**Prompt:**
In the records that follow, find each line with "rendered" and pull it out.
-------- Material for this exercise
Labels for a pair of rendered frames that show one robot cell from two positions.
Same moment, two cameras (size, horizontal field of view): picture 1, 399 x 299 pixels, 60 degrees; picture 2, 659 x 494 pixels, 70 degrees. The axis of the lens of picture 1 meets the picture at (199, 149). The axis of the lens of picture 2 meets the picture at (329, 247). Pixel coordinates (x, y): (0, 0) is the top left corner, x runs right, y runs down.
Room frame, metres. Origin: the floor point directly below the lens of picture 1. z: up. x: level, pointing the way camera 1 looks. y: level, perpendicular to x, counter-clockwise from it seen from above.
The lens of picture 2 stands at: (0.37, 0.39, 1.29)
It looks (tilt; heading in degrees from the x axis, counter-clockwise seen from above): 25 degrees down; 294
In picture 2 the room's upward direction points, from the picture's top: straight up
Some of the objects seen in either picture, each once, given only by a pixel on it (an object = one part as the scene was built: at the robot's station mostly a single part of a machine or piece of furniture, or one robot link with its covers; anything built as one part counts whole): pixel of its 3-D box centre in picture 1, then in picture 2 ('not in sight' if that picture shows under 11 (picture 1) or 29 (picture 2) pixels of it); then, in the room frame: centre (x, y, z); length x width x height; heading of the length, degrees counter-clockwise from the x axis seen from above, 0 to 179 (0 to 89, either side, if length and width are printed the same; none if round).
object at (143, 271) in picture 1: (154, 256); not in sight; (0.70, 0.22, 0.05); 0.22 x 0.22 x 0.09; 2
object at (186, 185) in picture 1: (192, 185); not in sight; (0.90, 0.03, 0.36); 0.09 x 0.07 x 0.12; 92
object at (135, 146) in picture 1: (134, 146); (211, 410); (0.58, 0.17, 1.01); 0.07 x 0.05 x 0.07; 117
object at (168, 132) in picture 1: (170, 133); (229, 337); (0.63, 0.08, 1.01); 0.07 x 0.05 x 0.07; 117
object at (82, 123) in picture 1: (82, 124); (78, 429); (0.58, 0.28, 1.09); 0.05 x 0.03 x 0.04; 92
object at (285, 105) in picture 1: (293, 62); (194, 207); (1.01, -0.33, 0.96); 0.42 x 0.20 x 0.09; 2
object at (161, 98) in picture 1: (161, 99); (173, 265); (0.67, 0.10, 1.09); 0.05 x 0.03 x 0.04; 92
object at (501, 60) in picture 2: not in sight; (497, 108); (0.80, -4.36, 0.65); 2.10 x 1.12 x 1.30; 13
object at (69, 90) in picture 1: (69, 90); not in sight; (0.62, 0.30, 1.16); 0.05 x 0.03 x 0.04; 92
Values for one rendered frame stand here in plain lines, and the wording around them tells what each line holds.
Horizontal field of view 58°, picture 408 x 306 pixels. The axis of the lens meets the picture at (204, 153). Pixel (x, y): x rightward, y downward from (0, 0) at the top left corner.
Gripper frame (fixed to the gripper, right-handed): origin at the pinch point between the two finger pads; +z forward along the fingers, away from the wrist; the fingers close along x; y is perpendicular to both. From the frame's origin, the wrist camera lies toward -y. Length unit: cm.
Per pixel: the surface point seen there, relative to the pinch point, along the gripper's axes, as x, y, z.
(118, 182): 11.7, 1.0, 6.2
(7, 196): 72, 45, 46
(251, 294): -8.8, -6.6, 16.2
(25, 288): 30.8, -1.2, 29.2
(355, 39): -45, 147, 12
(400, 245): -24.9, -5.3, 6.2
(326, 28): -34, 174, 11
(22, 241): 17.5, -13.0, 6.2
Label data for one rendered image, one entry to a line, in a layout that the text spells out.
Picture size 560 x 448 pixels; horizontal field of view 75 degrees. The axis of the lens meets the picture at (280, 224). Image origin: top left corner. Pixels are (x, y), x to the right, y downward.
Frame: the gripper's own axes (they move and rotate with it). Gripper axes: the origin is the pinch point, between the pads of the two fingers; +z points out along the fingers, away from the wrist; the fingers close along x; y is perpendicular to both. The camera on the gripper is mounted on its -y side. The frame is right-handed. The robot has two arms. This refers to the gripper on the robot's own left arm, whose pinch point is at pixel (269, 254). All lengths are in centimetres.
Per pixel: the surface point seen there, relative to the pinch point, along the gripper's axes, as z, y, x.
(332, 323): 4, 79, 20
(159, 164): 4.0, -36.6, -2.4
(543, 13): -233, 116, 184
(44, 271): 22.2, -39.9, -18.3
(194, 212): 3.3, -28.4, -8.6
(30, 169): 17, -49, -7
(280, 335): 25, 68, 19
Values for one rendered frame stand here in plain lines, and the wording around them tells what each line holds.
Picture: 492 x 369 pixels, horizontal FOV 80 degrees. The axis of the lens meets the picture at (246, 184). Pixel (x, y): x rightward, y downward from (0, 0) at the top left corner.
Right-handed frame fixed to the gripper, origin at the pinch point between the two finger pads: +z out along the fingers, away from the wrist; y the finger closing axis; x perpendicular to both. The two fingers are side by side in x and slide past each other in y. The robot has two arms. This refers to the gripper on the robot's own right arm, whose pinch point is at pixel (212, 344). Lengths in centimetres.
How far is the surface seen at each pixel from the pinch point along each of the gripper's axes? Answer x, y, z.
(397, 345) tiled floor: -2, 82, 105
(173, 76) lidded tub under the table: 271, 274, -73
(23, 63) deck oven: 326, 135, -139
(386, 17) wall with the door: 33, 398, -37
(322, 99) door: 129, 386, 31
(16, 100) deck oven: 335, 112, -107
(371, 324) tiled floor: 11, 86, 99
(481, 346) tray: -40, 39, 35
----------------
**Output of the exercise:**
Labels for a pair of rendered frames that show one robot cell from two positions.
Values for one rendered frame stand here in plain lines, and the wording around them tells what each line holds.
Label data for one rendered image, one entry to a line, in a layout that the text spells out.
Values for one rendered frame stand here in plain lines, and the wording around them tells what each line holds.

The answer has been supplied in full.